College of Veterinary Medicine, Hebei Agricultural University, Baoding, 071000, PR China.
Eur J Med Chem. 2019 Dec 1;183:111692. doi: 10.1016/j.ejmech.2019.111692. Epub 2019 Sep 11.
A novel series of phenothiazine derivatives containing diethanolamine, methoxyethylamine, flavonoids, and a nitric oxide (NO) donor was designed and synthesized for the treatment of breast cancer. Phenothiazine derivatives (l) did not noticeably inhibit the growth of SUM159, MDA-MB-231, MCF-7, and SKBR-3 cells, whereas phenothiazine derivatives (ll) containing the NO donor were more potent or had comparable inhibitory activity to trifluoperazine (TFP) and thioridazine against SUM159, MDA-MB-231, MCF-7, and SKBR-3 cells. Compounds 20a-c and 21a-c showed the strongest activity in SUM159, MDA-MB-231, MCF-7, and SKBR-3 cells, and more potent inhibitory activity than TFP against KG1a cells (IC = 1.63, 2.93, 1.14, 1.78, 2.20, and 1.20 vs. 4.58 μM). Compounds 20a and 21a had lower toxicity than compounds 20b-c and 21b-c, and inhibited colony formation in MCF-7 cells, decreased the formation of mammospheres in SUM159 cells, and inhibited the migration of MDA-MB-231 cells. Compounds 20a and 21a could inhibited pNF-κB-p65 as shown by dual-luciferase reporter assays and western blotting in MDA-MB-231 cells.

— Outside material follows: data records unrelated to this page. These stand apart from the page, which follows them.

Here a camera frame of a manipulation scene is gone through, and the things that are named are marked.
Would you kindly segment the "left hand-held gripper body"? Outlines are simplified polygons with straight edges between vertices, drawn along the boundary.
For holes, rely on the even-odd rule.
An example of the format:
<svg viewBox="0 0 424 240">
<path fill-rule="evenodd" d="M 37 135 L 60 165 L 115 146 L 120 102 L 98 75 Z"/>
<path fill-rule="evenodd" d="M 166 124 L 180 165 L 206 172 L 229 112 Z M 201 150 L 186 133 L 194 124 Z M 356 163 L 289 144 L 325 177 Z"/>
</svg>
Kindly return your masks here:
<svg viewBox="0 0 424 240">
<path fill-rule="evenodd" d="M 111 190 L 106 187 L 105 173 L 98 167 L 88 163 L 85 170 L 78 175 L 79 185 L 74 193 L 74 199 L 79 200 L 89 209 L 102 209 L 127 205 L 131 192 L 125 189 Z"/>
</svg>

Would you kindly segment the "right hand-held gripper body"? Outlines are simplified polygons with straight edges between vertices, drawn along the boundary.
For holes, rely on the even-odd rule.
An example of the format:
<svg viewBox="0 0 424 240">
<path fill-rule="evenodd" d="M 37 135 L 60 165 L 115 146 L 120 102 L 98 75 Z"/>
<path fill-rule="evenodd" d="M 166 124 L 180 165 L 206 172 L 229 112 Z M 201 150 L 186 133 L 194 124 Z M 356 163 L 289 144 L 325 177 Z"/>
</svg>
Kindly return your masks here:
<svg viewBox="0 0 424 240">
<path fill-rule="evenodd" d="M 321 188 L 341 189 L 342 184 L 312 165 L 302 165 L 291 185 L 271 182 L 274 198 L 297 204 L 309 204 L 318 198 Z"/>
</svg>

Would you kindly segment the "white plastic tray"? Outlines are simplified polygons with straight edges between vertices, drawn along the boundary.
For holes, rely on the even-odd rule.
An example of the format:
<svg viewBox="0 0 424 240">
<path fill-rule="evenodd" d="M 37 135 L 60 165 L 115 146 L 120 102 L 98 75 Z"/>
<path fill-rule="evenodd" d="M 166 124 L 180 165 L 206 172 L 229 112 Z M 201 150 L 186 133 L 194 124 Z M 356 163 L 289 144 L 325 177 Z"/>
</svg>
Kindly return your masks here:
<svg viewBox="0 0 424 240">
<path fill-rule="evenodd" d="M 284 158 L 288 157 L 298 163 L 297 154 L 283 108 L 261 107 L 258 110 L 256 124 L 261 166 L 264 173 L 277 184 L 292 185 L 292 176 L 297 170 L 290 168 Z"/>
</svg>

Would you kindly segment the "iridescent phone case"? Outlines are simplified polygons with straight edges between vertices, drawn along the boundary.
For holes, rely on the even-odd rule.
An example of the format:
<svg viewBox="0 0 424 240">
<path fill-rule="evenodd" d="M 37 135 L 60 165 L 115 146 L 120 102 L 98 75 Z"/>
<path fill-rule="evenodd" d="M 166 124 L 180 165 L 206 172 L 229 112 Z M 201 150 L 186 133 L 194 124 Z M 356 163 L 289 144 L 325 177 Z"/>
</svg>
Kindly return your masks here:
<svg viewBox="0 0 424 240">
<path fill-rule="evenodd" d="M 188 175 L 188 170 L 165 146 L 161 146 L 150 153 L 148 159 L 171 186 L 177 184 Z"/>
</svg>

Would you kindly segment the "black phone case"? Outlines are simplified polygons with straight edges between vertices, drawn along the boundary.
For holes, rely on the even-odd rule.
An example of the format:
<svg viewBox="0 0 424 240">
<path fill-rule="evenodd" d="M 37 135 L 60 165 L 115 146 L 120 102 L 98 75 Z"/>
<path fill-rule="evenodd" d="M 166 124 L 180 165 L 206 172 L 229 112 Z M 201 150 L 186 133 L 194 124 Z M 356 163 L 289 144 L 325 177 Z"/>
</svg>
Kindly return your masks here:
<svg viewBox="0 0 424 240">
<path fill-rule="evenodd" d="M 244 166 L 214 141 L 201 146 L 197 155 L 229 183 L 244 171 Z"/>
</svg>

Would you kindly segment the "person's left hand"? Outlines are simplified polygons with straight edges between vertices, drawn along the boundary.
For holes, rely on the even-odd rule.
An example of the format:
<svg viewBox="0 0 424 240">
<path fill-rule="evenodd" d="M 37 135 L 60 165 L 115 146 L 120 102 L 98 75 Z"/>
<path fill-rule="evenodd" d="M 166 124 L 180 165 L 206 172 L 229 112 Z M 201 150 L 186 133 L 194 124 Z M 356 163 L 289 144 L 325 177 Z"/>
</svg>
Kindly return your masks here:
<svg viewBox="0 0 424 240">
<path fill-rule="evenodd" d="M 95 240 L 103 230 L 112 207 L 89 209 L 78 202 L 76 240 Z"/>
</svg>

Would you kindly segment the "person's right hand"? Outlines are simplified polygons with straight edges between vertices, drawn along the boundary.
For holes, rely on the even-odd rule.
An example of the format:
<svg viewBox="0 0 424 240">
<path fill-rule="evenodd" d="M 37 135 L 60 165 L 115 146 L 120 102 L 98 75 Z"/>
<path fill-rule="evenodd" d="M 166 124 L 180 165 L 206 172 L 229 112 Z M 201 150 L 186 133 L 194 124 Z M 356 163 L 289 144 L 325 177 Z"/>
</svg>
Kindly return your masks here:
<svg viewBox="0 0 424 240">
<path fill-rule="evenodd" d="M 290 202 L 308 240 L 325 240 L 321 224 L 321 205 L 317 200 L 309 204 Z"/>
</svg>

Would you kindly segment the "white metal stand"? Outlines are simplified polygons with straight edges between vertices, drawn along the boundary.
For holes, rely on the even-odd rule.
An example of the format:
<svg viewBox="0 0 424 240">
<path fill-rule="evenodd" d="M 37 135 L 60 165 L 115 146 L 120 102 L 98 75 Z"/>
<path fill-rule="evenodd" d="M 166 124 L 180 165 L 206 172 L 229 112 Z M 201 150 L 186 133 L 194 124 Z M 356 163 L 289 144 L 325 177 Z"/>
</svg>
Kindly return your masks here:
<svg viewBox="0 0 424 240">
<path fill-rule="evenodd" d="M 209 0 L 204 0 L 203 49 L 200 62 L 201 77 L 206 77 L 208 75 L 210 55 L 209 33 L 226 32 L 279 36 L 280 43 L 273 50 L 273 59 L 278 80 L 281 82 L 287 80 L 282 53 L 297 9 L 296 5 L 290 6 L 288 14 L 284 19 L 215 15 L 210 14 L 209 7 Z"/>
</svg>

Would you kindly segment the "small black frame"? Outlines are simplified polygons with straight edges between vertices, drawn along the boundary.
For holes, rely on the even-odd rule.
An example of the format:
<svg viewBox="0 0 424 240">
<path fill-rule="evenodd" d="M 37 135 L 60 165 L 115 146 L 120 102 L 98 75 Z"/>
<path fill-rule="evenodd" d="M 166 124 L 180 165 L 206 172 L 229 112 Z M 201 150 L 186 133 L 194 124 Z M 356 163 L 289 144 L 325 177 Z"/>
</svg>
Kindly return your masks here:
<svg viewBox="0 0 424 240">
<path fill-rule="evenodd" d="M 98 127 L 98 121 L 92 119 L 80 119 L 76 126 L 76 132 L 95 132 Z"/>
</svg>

设计并合成了一系列新型含二乙醇胺、甲氧基乙胺、黄酮和一氧化氮(NO)供体的吩噻嗪衍生物,用于治疗乳腺癌。吩噻嗪衍生物(l)对 SUM159、MDA-MB-231、MCF-7 和 SKBR-3 细胞的生长没有明显抑制作用,而含 NO 供体的吩噻嗪衍生物(ll)对 SUM159、MDA-MB-231、MCF-7 和 SKBR-3 细胞的抑制活性更强或与三氟拉嗪(TFP)和噻吨嗪相当。化合物 20a-c 和 21a-c 在 SUM159、MDA-MB-231、MCF-7 和 SKBR-3 细胞中表现出最强的活性,对 KG1a 细胞的抑制活性比 TFP 更强(IC=1.63、2.93、1.14、1.78、2.20 和 1.20 vs. 4.58 μM)。化合物 20a 和 21a 的毒性低于化合物 20b-c 和 21b-c,并且抑制 MCF-7 细胞集落形成,减少 SUM159 细胞中类球体的形成,抑制 MDA-MB-231 细胞迁移。化合物 20a 和 21a 可以通过 MDA-MB-231 细胞中的双荧光素酶报告基因检测和 Western blot 显示抑制 pNF-κB-p65。